Problem to solve = Find how many lines in the listing below include the word "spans". Give that number only.

Records shown Start Marker

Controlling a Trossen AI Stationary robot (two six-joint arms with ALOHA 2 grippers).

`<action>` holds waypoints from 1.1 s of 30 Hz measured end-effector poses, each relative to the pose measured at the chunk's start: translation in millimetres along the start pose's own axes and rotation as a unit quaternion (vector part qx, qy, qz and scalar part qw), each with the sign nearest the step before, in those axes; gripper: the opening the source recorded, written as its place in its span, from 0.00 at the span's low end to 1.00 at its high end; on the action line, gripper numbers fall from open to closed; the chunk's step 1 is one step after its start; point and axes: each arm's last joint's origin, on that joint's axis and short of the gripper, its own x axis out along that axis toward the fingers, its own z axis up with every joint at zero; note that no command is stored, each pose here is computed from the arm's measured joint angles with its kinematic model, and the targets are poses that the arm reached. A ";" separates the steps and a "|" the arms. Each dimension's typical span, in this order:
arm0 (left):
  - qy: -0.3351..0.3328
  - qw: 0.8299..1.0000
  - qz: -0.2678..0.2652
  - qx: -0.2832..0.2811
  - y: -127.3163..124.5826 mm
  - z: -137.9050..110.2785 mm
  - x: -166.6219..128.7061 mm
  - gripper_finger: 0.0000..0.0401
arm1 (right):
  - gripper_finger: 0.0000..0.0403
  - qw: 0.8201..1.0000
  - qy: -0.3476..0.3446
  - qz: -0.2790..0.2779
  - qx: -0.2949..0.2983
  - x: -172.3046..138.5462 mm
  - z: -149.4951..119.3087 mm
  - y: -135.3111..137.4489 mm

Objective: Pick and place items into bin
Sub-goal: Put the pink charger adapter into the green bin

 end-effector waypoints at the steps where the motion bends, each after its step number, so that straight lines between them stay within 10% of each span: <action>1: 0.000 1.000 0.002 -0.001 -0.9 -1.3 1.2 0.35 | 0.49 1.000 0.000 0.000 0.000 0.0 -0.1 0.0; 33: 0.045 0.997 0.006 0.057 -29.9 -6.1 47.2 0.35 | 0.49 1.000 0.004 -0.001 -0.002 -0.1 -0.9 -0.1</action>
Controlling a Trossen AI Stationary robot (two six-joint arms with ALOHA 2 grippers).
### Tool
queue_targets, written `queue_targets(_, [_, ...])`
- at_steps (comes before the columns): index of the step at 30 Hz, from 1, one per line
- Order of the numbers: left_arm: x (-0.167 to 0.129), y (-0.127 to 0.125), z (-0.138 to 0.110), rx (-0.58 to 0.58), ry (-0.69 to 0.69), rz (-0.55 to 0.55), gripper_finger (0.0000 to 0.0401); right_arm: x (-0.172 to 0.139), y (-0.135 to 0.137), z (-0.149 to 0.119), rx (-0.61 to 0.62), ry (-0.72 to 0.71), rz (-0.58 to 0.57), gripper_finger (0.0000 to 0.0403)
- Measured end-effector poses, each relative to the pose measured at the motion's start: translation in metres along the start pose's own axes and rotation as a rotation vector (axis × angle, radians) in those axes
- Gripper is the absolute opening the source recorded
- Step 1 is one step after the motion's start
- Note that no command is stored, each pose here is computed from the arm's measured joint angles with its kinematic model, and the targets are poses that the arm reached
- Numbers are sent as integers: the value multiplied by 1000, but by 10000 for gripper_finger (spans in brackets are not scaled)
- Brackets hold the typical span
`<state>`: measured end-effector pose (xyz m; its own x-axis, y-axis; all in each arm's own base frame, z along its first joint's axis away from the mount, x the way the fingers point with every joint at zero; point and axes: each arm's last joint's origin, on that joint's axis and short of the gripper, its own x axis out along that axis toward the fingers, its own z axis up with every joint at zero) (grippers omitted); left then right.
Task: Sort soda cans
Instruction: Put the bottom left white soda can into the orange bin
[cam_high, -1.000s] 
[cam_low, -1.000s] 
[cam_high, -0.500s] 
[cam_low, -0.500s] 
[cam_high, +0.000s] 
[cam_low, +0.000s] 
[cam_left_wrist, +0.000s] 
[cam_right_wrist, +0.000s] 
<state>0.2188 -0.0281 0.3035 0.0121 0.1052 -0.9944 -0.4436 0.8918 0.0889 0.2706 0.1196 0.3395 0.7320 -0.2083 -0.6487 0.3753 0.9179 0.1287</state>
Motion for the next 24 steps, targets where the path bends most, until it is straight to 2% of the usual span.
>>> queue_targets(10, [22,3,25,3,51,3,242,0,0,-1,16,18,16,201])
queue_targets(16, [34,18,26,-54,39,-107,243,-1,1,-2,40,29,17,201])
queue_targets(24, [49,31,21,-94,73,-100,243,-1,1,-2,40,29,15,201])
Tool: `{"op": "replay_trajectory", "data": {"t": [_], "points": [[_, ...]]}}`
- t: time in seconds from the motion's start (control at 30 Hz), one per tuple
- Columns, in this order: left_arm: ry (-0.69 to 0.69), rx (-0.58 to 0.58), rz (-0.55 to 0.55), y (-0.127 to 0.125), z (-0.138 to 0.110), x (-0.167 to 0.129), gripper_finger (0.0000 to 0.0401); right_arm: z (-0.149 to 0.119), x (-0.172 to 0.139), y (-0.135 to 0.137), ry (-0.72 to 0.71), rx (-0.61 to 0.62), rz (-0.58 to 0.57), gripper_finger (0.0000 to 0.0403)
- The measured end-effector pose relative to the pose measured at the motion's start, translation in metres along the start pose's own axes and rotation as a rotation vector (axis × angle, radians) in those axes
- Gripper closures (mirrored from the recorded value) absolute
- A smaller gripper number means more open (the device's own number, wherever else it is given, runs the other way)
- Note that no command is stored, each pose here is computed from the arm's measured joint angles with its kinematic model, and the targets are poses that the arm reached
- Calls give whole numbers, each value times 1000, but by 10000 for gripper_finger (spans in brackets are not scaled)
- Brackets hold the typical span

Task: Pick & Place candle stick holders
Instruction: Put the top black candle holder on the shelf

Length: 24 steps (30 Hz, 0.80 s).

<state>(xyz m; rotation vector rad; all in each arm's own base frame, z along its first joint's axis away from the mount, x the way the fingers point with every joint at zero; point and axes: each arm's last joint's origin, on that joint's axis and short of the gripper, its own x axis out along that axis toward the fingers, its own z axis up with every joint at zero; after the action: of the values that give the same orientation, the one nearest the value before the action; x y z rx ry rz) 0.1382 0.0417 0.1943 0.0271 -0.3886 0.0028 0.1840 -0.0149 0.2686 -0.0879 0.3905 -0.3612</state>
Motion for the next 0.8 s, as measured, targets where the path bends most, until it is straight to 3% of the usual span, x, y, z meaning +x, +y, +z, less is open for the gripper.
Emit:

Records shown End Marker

Answer area = 2